- Born: Gillian Rosemary Stone 20 September 1947 London, England
- Died: 9 December 1995 (aged 48) Coventry, Warwickshire, England

Education
- Education: St Hilda's College, Oxford Columbia University Free University Berlin St Antony's College, Oxford
- Thesis: Reification as a Sociological Category: Theodor W. Adorno's Concept of Reification and the Possibility of a Critical Theory of Society (1976)
- Doctoral advisor: Leszek Kołakowski, Steven Lukes

Philosophical work
- Era: 20th-century philosophy
- Region: Western philosophy
- School: Neo-Hegelianism Critical theory Marxism
- Institutions: University of Sussex University of Warwick
- Doctoral students: Howard Caygill, Peter Osborne
- Main interests: Philosophy of law, ethics, social philosophy
- Notable ideas: The broken middle, speculative identity

= Gillian Rose =

British philosopher (1947–1995)

Gillian Rosemary Rose (née Stone; 20 September 1947 – 9 December 1995) was a British philosopher and writer. Rose held the chair of social and political thought at the University of Warwick until 1995. Rose began her teaching career at the University of Sussex. She worked in the fields of philosophy and sociology. Her writings include The Melancholy Science, Hegel Contra Sociology, Dialectic of Nihilism, Mourning Becomes the Law, and Paradiso, among others.

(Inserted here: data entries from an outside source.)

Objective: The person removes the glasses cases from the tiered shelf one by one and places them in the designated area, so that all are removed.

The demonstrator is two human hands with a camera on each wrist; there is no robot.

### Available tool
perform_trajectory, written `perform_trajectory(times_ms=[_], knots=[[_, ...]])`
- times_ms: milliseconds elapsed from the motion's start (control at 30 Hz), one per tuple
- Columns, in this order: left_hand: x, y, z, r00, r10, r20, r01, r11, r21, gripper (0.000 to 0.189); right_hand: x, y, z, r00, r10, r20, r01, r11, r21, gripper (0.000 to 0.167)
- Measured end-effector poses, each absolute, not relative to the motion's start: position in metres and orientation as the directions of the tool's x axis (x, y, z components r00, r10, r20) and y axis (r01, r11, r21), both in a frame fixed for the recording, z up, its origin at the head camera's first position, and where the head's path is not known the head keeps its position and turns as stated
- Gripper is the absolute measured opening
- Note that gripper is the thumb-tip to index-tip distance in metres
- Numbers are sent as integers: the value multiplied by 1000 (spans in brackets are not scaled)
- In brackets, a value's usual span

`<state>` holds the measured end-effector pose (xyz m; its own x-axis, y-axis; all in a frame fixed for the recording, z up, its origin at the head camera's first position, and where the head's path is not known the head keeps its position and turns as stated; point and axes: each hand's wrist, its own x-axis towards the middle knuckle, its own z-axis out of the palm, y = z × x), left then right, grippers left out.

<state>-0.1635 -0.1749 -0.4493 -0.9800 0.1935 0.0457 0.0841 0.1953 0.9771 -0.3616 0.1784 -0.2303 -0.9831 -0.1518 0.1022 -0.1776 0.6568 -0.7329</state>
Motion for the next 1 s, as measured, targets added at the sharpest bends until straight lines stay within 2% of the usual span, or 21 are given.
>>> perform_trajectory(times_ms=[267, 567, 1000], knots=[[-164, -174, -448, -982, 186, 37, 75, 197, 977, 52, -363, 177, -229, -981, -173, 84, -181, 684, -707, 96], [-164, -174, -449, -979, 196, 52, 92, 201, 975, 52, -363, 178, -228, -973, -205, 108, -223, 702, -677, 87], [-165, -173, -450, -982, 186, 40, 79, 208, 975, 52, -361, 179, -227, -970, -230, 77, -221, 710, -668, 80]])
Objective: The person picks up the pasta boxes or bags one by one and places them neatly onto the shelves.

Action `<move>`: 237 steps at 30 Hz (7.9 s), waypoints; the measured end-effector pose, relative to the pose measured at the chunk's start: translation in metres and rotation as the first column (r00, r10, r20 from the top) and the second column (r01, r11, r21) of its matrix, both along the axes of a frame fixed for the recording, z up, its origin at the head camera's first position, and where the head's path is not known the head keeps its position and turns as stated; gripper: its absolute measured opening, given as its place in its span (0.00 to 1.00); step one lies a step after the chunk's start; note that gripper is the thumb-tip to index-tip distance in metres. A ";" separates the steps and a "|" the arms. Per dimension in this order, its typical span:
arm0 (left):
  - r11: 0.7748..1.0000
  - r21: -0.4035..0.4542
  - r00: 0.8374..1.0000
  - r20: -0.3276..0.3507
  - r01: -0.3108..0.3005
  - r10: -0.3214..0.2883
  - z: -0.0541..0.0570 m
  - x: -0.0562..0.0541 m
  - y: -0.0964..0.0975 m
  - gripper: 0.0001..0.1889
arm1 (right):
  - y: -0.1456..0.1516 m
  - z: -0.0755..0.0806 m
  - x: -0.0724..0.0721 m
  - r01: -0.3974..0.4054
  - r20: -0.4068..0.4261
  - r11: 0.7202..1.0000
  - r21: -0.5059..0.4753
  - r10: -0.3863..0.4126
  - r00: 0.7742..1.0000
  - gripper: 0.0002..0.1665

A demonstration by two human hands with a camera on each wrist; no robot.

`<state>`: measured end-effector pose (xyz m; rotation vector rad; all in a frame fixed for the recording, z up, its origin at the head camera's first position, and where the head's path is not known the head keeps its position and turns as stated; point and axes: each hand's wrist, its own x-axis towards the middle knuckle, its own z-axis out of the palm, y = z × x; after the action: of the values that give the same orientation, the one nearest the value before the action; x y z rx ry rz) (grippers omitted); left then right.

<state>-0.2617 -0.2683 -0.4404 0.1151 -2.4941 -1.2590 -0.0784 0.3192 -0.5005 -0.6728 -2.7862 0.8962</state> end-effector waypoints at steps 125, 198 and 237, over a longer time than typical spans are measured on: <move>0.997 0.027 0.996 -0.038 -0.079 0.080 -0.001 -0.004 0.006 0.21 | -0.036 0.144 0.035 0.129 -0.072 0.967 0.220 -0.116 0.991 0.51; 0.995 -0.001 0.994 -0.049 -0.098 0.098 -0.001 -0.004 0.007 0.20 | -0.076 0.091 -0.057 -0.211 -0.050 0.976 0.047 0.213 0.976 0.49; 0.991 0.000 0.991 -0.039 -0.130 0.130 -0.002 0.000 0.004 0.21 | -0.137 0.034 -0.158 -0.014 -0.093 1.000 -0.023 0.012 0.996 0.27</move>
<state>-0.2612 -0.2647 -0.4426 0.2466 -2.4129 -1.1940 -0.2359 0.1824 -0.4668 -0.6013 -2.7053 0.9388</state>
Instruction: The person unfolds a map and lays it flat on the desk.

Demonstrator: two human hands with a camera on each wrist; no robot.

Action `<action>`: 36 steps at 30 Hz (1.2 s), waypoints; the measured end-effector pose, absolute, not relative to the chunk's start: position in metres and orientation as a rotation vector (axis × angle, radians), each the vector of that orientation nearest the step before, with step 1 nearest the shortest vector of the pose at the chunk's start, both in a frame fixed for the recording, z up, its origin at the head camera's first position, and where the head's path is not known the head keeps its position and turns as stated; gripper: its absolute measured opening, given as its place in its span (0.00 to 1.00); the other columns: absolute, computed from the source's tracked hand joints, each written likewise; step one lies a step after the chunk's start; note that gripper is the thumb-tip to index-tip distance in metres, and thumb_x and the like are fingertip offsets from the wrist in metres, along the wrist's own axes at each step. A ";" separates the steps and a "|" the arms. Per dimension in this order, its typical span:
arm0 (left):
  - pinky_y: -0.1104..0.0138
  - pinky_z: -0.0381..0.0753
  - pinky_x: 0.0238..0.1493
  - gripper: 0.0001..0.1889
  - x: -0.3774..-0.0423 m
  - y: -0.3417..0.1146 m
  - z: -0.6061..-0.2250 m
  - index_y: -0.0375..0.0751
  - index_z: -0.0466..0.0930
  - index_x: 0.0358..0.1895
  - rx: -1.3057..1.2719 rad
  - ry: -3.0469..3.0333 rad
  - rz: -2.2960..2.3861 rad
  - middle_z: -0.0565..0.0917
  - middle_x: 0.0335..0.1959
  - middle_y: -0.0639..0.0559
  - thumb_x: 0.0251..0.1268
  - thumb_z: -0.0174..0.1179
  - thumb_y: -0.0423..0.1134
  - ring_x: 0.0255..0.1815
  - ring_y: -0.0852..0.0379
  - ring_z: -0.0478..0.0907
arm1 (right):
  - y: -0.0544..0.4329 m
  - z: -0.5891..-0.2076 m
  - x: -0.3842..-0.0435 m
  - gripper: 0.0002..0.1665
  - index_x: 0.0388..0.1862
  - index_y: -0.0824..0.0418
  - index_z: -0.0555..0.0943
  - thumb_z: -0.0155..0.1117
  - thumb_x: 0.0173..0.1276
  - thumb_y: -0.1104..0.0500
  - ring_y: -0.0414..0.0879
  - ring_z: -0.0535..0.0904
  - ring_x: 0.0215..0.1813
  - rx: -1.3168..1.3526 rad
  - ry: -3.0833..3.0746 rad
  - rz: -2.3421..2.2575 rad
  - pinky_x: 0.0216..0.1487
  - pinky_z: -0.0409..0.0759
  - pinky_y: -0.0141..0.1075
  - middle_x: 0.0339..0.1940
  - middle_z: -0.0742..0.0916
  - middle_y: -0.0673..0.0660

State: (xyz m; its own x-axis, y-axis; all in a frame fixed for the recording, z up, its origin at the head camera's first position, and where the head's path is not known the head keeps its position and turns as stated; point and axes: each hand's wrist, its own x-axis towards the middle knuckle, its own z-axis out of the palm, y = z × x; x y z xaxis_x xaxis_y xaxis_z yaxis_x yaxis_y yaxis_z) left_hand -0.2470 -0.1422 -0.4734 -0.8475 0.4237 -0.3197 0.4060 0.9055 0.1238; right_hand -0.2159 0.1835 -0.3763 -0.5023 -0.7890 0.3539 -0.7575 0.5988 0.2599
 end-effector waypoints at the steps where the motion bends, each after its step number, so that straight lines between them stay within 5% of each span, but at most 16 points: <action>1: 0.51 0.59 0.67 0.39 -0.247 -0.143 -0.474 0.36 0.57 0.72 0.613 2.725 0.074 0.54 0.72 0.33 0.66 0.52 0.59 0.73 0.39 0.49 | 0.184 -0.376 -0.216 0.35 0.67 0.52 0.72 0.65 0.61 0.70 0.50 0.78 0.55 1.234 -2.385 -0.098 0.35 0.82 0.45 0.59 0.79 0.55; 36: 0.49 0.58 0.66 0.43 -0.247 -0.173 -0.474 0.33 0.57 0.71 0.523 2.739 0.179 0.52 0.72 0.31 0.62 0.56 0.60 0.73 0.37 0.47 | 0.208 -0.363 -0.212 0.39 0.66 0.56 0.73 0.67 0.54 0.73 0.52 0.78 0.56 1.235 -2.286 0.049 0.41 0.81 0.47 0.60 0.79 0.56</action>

Notable facets of her work include criticism of neo-Kantianism, post-modernism, and political theology in tandem with what has been described as "a forceful defence of Hegel's speculative thought," largely with the ambition of philosophically substantiating and extending the critical theory of Karl Marx.

==Early life and education==
Gillian Rose was born in London into a secular Jewish family. Shortly after her parents divorced, when Rose was still quite young, her mother married another man, her stepfather, with whom Rose became close as she drifted from her biological father. These aspects of her family life figured in her late memoir Love's Work (1995). Also in her memoir, she writes that her "passion for philosophy" was bred at age 17 when she read Pascal's Pensées and Plato's Republic.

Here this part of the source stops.